Leaving out the images, repeat all the lines below exactly.
───── GIVEN MATERIAL ─────
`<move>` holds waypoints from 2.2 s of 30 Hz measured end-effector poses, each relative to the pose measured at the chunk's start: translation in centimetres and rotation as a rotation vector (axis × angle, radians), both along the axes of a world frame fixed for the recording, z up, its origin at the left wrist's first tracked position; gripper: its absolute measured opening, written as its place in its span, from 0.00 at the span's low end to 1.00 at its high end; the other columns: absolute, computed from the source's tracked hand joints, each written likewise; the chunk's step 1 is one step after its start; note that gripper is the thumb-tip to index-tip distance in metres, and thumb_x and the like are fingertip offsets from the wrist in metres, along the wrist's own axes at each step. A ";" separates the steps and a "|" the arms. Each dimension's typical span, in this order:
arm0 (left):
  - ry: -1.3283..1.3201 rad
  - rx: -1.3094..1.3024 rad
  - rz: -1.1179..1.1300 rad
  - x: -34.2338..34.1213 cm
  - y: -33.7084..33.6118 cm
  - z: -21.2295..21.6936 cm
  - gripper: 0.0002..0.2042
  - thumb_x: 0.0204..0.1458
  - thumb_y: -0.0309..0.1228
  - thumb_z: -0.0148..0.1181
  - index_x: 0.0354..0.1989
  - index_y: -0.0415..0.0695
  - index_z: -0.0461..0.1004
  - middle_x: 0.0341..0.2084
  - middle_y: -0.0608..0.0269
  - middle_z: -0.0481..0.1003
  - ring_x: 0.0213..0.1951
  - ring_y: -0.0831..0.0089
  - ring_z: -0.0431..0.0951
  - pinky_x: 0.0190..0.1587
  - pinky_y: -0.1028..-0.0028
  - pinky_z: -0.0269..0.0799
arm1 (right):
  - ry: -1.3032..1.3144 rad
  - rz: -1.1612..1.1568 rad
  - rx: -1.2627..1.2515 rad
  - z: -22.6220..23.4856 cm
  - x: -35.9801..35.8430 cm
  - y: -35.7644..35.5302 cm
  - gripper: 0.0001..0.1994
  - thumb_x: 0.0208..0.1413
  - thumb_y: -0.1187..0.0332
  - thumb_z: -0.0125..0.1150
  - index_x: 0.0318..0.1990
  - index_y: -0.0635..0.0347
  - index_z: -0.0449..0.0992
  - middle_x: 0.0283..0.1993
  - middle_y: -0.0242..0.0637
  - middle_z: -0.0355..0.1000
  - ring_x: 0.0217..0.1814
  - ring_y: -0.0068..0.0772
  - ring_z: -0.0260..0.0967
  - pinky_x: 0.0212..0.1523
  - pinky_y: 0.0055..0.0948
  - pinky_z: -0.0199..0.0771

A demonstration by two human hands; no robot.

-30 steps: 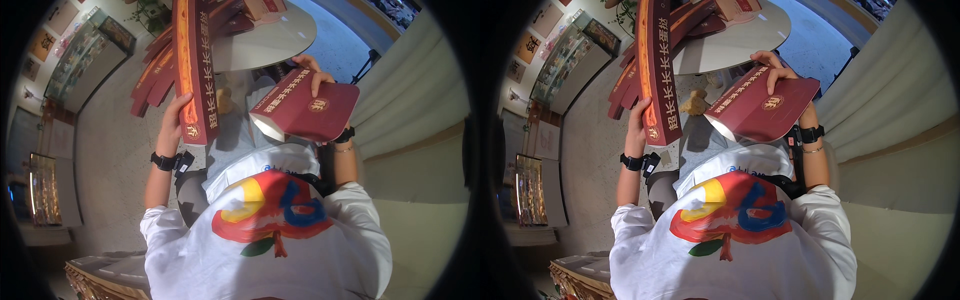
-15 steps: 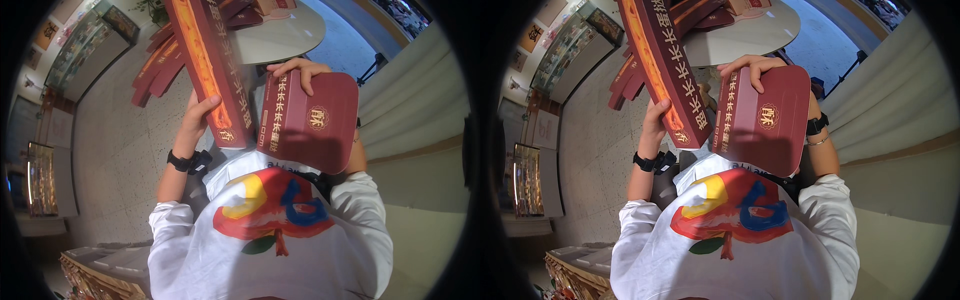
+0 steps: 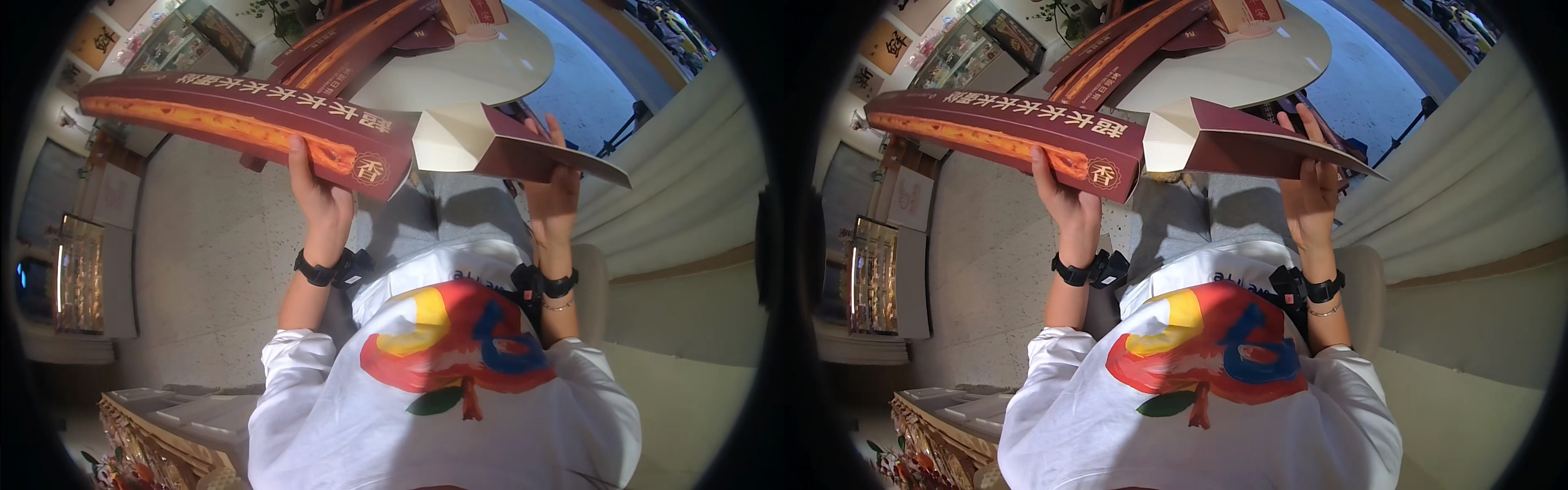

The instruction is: The person assembles long, flat cardboard boxes by folding flaps and tucking edges into slots. They handle each box one at a time, folding the sides and ends to form a rectangular container, then stacking the finished boxes on the table.

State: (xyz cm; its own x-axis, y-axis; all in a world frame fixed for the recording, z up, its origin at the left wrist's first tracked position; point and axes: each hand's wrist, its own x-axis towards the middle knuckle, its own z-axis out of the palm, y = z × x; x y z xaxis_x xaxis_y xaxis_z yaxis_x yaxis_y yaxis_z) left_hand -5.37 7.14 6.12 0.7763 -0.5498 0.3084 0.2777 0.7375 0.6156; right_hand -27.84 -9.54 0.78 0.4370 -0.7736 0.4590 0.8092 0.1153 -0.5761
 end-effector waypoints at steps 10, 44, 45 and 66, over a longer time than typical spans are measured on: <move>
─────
* YOUR RESPONSE
`<move>` holds waypoints from 2.2 s of 30 Hz measured end-effector poses, each relative to the pose measured at the chunk's start: translation in centimetres and rotation as a rotation vector (axis × angle, radians), both along the axes of a world frame fixed for the recording, z up, its origin at the left wrist's first tracked position; gripper: its absolute measured opening, written as its place in its span, from 0.00 at the span's low end to 1.00 at its high end; the other columns: absolute, computed from the source's tracked hand joints, each written likewise; the chunk's step 1 is one step after its start; note that gripper is the thumb-tip to index-tip distance in metres, and thumb_x and the like are fingertip offsets from the wrist in metres, along the wrist's own axes at each step. A ";" separates the steps and a "|" the arms. Each dimension's typical span, in this order:
arm0 (left):
  - ry: -1.3283..1.3201 rad
  - rx: -1.3094..1.3024 rad
  - rz: -1.1179..1.1300 rad
  - x: -34.2338..34.1213 cm
  - y: -33.7084..33.6118 cm
  - z: -21.2295..21.6936 cm
  - gripper: 0.0002..0.2042
  - thumb_x: 0.0204..0.1458
  - thumb_y: -0.0309..0.1228
  - thumb_z: -0.0148..0.1181
  - index_x: 0.0354..0.1989
  - index_y: -0.0415..0.0695
  - index_z: -0.0461..0.1004
  - middle_x: 0.0341..0.2084
  - middle_y: -0.0608..0.0269
  - middle_z: -0.0481..0.1003
  - ring_x: 0.0213..0.1951
  - ring_y: -0.0831..0.0089
  - ring_z: -0.0431..0.0951
  - pinky_x: 0.0190..0.1587
  - pinky_y: -0.1028..-0.0028
  - pinky_z: -0.0269..0.0799
arm1 (right):
  - ry: -1.3032..1.3144 rad
  - rz: -1.1612..1.1568 rad
  - rx: -1.2627..1.2515 rad
  - z: -22.6220..23.4856 cm
  - x: -35.9801..35.8430 cm
  - y: -35.7644..35.5302 cm
  - gripper: 0.0001..0.1994
  - thumb_x: 0.0208..0.1413
  - thumb_y: -0.1187..0.0332
  - thumb_z: -0.0125..0.1150
  - index_x: 0.0318..0.1990
  - index_y: -0.0635..0.0347
  - index_z: -0.0449..0.0992
  - middle_x: 0.0283..0.1993
  - middle_y: -0.0242..0.0637
  - middle_z: -0.0355..0.1000
  - ring_x: 0.0217..0.1814
  - ring_y: -0.0068..0.0772
  - ring_z: -0.0260..0.0967
  - pinky_x: 0.0212..0.1523
  - pinky_y: 0.0055..0.0948
  - pinky_z: -0.0199..0.0771

A demonstration by two human hands; no robot.

-30 steps: 
-15 steps: 
+0 steps: 

The instruction is: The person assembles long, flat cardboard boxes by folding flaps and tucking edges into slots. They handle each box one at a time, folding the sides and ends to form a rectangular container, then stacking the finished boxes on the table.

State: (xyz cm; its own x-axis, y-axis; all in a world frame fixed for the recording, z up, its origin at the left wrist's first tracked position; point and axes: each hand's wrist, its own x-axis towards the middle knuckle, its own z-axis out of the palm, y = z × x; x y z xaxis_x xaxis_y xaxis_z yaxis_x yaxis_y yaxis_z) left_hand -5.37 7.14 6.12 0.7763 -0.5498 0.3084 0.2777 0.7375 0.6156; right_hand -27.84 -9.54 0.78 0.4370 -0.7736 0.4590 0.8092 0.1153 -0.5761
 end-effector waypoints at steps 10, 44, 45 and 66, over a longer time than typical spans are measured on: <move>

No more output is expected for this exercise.